One reason could be because the certs dir isn't set up properly or the self

signed server certificate is not readable to the fetchmail process. A third

possibility is that the server certificate has inappropriate extensions.

I looked at the document at:

http://wanderingbarque.com/howtos/mailserver/mailserver.html

it mentions how to generate a certificate but using the older CA.sh shell

script. The CA.pl perl script the is more up to date version.

I can't see any mention of creating a self signed certificate there other than

as in indirect consequence of the -newca option. The procedure there is to

generate a root CA to sign other certificates with.

If you want to just generate a self signed certificate and key you can use 

the single command:

openssl req -x509 -out sscert.pem -new -nodes -keyout sskey.pem -days 3650

I think this ok also for 6.3.3

Bye.

----------

## tkhobbes

OK, got rid of the first error.
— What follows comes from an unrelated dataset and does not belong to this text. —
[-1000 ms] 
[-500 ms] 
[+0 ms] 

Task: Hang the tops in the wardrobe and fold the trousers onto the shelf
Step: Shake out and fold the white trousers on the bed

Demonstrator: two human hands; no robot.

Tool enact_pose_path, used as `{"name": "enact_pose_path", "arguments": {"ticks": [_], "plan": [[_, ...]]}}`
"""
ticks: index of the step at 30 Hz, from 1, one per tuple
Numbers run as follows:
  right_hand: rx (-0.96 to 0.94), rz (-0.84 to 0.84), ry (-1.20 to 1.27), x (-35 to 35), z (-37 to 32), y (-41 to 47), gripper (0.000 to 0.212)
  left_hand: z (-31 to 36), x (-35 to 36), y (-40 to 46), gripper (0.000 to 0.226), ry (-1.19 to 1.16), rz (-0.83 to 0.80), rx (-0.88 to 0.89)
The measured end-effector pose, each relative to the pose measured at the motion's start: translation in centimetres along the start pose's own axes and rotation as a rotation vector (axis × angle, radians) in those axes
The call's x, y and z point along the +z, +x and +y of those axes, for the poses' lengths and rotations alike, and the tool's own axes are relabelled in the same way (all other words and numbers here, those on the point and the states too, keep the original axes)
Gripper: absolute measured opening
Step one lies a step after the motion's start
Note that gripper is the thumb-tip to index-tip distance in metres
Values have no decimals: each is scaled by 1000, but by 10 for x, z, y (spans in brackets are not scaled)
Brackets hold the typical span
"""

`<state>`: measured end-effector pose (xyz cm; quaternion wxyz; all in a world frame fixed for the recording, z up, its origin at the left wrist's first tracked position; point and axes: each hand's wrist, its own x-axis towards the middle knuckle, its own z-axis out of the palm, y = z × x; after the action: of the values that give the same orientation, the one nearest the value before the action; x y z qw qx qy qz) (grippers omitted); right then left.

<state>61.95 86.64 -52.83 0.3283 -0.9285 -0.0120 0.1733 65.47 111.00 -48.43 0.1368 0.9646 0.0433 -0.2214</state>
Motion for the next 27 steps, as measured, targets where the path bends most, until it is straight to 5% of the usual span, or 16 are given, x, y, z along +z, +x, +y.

Now, I also got the .crt file from my provider... where does it have to sit?

----------

## alex260978

Ok, if you have the certificate file of your provider, then you can put under the SSL path:

For example for SMTP (Postfix):

# TLS Support

smtpd_use_tls = yes

smtpd_tls_auth_only = yes

smtpd_tls_key_file = /usr/share/ssl/hosting.example/ExamplePrivateKey.pem

smtpd_tls_cert_file = /usr/share/ssl/hosting.example/ExampleCert.pem

smtpd_tls_CAfile = /usr/share/ssl/hosting.example/demoCA/cacert.pem

I think : /usr/share/ssl/ or his subdirectory, you can try so.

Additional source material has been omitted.